Decreto foi divulgado na quarta e revogado na quinta. O que Bolsonaro diz num dia, não se sabe se está valendo no dia seguinte
Tanto o governador Flávio Dino, do Maranhão, quanto João Doria, de São Paulo, apontaram, na quarta-feira (28), em resposta às provocações de Bolsonaro, que o presidente deveria aproveitar melhor o seu tempo trabalhando mais.
O episódio do decreto publicado na quarta-feira (28), autorizando estudos para a privatização dos postos de saúde, e a sua revogação no dia seguinte, realmente, revelam bem a desordem que impera no Planalto.
E o pior é que o presidente voltou atrás novamente. Anunciou, durante sua live com apoiadores, na quinta-feira (29), que vai reeditar o mesmo decreto que ele revogou. Um verdadeiro bate-cabeça na administração pública.
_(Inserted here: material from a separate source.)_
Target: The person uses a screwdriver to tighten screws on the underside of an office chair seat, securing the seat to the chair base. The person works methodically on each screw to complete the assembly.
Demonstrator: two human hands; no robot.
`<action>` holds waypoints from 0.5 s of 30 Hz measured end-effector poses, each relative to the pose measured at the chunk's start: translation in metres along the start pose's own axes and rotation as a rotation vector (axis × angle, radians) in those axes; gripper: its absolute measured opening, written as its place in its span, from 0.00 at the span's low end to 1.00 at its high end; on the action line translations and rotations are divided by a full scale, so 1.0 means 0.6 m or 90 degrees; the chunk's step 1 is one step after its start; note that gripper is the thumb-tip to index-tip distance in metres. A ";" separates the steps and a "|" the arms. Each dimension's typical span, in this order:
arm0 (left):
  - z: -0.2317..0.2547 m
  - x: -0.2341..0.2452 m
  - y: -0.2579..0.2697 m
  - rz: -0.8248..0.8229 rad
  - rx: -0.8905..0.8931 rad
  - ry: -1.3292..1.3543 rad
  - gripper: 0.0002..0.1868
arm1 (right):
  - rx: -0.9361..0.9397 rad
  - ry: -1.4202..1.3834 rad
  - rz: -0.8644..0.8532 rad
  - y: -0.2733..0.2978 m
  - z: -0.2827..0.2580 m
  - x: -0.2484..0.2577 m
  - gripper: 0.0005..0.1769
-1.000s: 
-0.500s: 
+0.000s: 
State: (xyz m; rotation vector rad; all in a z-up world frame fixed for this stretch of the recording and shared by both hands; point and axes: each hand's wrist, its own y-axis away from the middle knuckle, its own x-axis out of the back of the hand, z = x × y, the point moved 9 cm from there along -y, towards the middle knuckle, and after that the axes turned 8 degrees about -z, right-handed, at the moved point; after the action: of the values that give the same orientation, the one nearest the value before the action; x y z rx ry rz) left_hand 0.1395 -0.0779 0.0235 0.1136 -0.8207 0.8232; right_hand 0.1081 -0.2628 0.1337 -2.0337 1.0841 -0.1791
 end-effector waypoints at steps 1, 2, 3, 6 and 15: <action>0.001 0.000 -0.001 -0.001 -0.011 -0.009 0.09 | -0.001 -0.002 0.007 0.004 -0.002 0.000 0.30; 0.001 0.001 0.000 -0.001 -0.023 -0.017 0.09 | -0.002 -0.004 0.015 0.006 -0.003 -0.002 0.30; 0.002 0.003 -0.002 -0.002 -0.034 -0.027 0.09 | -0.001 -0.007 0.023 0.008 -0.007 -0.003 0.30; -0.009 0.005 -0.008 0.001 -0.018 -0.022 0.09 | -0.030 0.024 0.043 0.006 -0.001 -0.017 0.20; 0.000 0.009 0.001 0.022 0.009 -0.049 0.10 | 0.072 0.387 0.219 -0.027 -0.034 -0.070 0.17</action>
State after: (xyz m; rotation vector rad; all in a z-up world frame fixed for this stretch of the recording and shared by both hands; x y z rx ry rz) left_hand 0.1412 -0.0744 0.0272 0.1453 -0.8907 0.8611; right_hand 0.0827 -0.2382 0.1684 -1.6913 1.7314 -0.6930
“Ontem, tivemos um probleminha em relação a um decreto sobre o SUS, que não tinha nada a ver com privatização, mas lamentavelmente, grande parte da mídia fez um carnaval em cima disso. [A mídia disse] ‘vai privatizar o SUS’, ‘o pobre não vai poder ser atendido pelo SUS’. Revoguei o decreto, mas fiz uma nota dizendo que nos próximos dias poderemos reeditá-lo, o que deve acontecer na semana que vem”, afirmou ele.
A “experiência” de entrega da gestão de unidades de saúde pública para grupos privados, entre eles as chamadas Organizações Sociais (OSs), tem se revelado desastrosa. Além da fragmentação do Sistema Único de Saúde (SUS) provocada pelos interesses mais diversos desses “gestores” privados, estão vindo à tona escândalos de desvios de recursos públicos por essas mesmas “OSs”. Isso tudo em plena pandemia da Covid-19. No Rio de Janeiro, por exemplo, até o governador caiu por conta disso.
O que Bolsonaro quer com seu decreto é poder entregar as 44 mil unidades de saúde, não só às OSs, mas também às empresas privadas. Seriam criadas as tais “unidades de negócio” nas UBS. A proposta está descrita no decreto 10.530, que foi revogado.
Jair Bolsonaro tentou justificar sua intenção privatista, mostrando uma proposta no mesmo sentido da ex-presidente Dilma Rousseff (PT). “Em 23 de setembro de 2010, Dilma era a presidente, né? ‘Dilma Rousseff defende parceria com iniciativa privada para melhorar o SUS’. Exatamente o que foi proposto agora, ela propôs atrás, não teve sucesso, para variar nada dava certo no governo dela. Mas exatamente o mesmo decreto. Mudança de uma palavra ou outra perdida, nós apresentamos”, ressaltou, Bolsonaro, fazendo mais uma confusão, porque Dilma Rousseff não era presidente nesta data.
“Agora ela critica”, acrescentou, referindo-se a uma entrevista feita com a ex-presidente esta semana. “Então, senhora Dilma Rousseff, até estou dando muito cartaz para ela, vamos reapresentar o decreto nos próximos dias. O que a senhora não conseguiu fazer lá atrás, vamos conseguir fazer agora.” Na verdade, o texto da proposta de Dilma, que ela defendeu durante sua campanha em 2010, foram as parcerias público-privadas para o “atendimento especializado”. Ou seja, o projeto de Dilma era dirigido para o nível secundário de atenção médica do SUS.
O que a realidade tem demonstrado sobejamente é que, nenhuma das duas propostas é aceitável. Os objetivos de obtenção de lucro da iniciativa privada não se coadunam nem um pouco com as obrigações do Sistema Público de Saúde e com as necessidades da população. Isso não ocorre no nível primário, nem no secundário, ou em qualquer área da saúde pública.
Das duas uma, ou as unidades de saúde privatizadas pelo decreto vão receber a verba pública e geri-la como bem entenderem – e os escândalos, que estão vindo à publico na pandemia, vão continuar se repetindo – ou as “unidades de negócio” vão passar a cobrar da população pelo atendimento.
O engraçado é que nessa data citada pelo Bolsonaro quem estava na presidência era Lula, Dilma assumiu em 2011.